= Johannes Kirchner =

Johannes Ernst Kirchner (-27 June 1940) was a German classical philologist and epigrapher.

== Life ==
Johannes Kirchner was born in Reval (modern Tallinn, Estonia), then part of the Russian Empire and grew up in Saint Petersburg, where his father ran a school. From 1874, he attended Pforta school in Saxony-Anhalt. In 1880, he began studies in classical philology and history at Halle and Bonn under Hermann Usener and Franz Bücheler. He graduated in 1883 at Halle with a work on Demosthenes. During his studies, he was a member of the Academic-Musical Association of Ascania Halle (part of the Sondershäuser Verband. From 1884 until his retirement in 1924, he was a teacher at the Friedrich Wilhelm Gymnasium in Berlin. Alongside that, he also taught Greek style at Humboldt University of Berlin from 1905 to 1925.

In addition to his educational work, Kirchner carried out research in the areas of Ancient Athenian epigraphy and prosopography. His name is particularly associated with two great projects: the Prosopographia Attica (a collection of 16,000 short biographies of Athenians, mainly based on epigraphic evidence) and the second edition of Inscriptiones graecae II/III, a corpus of Athenian inscriptions from after 403/2 BC, much of which is still the standard reference work.

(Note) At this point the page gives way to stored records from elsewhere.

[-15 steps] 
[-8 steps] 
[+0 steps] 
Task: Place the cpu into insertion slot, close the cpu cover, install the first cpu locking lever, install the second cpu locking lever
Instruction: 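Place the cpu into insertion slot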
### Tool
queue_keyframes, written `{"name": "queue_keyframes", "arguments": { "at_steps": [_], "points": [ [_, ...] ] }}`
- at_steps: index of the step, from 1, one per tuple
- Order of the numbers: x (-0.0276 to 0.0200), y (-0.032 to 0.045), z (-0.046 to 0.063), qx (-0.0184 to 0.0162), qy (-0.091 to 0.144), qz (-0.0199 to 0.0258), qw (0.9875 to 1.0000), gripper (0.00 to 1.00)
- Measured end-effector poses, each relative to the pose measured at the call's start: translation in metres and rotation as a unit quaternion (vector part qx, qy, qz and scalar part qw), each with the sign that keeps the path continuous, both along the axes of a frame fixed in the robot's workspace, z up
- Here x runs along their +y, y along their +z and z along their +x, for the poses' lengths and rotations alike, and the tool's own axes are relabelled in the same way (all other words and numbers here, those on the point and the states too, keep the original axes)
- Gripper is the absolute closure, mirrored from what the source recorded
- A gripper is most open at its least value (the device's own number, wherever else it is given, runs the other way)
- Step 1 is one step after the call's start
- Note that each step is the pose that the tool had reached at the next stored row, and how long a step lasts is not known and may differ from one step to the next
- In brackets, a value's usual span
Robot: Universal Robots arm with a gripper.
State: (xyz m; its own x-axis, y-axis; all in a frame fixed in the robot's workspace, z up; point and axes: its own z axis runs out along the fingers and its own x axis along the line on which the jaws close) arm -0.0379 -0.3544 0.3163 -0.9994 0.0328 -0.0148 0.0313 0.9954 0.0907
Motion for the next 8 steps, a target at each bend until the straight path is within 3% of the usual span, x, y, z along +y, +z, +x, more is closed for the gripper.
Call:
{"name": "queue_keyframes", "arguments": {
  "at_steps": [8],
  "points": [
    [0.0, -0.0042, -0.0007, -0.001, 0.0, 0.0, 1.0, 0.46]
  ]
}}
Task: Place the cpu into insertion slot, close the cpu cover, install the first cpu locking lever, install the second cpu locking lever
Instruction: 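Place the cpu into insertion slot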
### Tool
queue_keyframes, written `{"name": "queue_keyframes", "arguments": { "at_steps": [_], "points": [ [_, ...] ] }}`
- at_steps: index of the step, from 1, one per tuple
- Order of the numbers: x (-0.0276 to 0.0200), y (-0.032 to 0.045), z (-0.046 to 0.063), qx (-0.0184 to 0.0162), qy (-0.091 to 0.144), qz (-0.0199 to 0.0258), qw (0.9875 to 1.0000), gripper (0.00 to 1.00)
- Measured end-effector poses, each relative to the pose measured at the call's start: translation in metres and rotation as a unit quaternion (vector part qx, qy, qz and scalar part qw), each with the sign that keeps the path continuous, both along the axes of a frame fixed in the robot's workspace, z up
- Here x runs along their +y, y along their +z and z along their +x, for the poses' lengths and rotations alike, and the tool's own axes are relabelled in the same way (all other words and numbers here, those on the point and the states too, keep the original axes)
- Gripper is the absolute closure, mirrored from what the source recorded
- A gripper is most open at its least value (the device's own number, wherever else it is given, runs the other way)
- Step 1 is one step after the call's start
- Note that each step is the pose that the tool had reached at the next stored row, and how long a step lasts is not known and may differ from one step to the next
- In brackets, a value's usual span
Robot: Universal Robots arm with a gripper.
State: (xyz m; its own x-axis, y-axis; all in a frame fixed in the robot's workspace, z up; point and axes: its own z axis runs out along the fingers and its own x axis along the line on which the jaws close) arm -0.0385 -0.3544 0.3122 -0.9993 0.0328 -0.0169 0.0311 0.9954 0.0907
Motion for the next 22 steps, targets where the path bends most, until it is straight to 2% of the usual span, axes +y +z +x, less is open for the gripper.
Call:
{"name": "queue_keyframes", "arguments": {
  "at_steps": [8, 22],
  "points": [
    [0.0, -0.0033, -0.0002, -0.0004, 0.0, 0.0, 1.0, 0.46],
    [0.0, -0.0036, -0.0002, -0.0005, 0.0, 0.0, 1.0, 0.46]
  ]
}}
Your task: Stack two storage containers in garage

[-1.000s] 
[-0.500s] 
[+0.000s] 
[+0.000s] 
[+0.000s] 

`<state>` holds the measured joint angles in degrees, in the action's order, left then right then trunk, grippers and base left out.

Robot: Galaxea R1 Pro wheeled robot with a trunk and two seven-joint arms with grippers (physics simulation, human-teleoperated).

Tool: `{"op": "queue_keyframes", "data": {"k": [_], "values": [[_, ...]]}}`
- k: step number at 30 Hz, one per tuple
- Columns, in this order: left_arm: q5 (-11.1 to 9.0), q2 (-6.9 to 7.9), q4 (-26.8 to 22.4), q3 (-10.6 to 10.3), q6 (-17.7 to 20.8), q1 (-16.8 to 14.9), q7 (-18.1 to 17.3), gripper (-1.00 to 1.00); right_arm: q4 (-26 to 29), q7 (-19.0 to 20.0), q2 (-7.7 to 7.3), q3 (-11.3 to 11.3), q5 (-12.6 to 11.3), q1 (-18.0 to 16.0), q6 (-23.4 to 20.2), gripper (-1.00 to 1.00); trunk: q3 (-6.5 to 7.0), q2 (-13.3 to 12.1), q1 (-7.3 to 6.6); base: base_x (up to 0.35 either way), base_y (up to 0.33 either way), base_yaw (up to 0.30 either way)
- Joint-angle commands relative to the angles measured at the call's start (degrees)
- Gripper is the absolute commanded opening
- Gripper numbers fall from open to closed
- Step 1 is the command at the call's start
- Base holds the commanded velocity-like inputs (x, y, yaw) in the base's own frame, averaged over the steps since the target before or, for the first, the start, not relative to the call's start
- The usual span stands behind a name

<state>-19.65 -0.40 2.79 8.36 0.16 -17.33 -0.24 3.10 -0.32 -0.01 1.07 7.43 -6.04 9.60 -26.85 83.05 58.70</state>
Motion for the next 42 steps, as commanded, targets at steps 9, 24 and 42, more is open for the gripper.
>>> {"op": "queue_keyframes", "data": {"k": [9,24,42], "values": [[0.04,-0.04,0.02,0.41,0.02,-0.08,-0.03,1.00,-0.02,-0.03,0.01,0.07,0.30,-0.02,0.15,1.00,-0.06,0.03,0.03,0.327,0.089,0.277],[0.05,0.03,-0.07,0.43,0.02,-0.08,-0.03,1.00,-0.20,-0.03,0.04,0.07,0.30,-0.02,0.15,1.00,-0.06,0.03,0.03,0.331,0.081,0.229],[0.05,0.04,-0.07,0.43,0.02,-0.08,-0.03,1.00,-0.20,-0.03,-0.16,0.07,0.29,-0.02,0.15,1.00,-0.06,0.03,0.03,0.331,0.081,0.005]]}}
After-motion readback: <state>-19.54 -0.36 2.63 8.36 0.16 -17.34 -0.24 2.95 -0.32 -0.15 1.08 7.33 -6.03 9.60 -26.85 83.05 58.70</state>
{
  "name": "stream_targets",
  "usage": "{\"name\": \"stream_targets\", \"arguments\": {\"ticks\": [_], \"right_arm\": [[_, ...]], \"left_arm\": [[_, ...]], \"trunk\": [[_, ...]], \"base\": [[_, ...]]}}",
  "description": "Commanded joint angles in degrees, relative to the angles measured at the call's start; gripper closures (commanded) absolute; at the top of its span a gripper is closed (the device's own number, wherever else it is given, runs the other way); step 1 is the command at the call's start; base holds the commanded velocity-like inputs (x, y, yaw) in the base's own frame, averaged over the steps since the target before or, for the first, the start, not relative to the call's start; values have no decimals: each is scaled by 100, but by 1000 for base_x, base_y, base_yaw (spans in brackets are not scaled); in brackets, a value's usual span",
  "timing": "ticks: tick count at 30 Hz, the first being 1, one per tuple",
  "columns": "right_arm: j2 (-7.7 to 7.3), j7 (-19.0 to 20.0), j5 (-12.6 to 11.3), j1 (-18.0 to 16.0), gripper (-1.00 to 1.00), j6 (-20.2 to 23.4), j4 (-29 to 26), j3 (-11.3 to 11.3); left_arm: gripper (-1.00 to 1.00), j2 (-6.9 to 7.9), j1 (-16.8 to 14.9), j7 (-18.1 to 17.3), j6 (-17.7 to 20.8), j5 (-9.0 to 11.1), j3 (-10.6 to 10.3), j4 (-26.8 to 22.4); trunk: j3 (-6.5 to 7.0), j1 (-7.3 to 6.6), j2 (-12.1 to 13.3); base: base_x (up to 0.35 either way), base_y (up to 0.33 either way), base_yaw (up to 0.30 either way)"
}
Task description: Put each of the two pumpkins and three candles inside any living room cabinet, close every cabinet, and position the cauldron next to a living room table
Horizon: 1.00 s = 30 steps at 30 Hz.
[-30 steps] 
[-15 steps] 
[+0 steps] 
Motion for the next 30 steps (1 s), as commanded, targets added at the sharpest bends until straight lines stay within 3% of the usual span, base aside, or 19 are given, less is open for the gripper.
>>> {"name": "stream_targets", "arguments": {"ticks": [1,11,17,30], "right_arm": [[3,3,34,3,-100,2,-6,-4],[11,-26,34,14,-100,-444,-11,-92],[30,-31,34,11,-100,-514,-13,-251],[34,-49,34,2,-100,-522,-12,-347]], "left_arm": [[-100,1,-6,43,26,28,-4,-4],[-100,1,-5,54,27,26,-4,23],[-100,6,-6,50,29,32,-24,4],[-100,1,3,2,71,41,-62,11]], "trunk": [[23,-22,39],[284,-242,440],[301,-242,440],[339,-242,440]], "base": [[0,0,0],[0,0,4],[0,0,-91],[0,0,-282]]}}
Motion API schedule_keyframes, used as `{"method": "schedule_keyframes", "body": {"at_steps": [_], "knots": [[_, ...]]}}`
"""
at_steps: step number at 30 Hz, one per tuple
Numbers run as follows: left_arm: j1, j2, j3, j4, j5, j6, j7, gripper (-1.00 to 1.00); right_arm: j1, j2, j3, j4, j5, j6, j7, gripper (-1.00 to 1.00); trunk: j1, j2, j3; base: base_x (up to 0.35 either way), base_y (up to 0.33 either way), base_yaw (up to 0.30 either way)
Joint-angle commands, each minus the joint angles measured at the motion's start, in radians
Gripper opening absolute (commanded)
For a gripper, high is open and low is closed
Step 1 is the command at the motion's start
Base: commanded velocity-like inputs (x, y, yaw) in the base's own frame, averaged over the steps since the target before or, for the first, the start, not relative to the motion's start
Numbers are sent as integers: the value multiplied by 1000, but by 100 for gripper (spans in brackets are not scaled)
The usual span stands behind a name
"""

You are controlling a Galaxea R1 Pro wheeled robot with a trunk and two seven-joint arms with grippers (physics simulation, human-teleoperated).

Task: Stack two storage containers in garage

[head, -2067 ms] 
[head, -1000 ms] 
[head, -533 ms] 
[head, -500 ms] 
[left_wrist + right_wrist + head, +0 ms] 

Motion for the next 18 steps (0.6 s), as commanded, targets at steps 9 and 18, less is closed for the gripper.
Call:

He was honoured with the Goethe-Medaille für Kunst und Wissenschaft in 1939.

The librarian Joachim Kirchner was his son.

== Writings ==
- Prosopographia Attica. 2 Vols. Reimer, Berlin 1901–1903. Nachdrucke: de Gruyter, Berlin 1966; Ares, Chicago 1981, ISBN 0-89005-387-1.
- Inscriptiones Atticae Euclidis anno posteriores. 4 volumes, 7 fascicles. Reimer, Berlin 1913–1940. Nachdrucke: Ares Publishers, Chicago 1974; de Gruyter, Berlin 1977.
- Imagines inscriptionum Atticarum. Ein Bilderatlas epigraphischer Denkmäler Attikas. Mann, Berlin 1935. 2nd edition, revised by Günther Klaffenbach. Mann, Berlin 1948.

== Bibliography==

- Friedrich Hiller von Gaertringen: "Johannes Kirchner." Jahresbericht über die Fortschritte der Klassischen Altertumswissenschaft. Bd. 280. Vandenhoeck & Ruprecht, Göttingen 1942.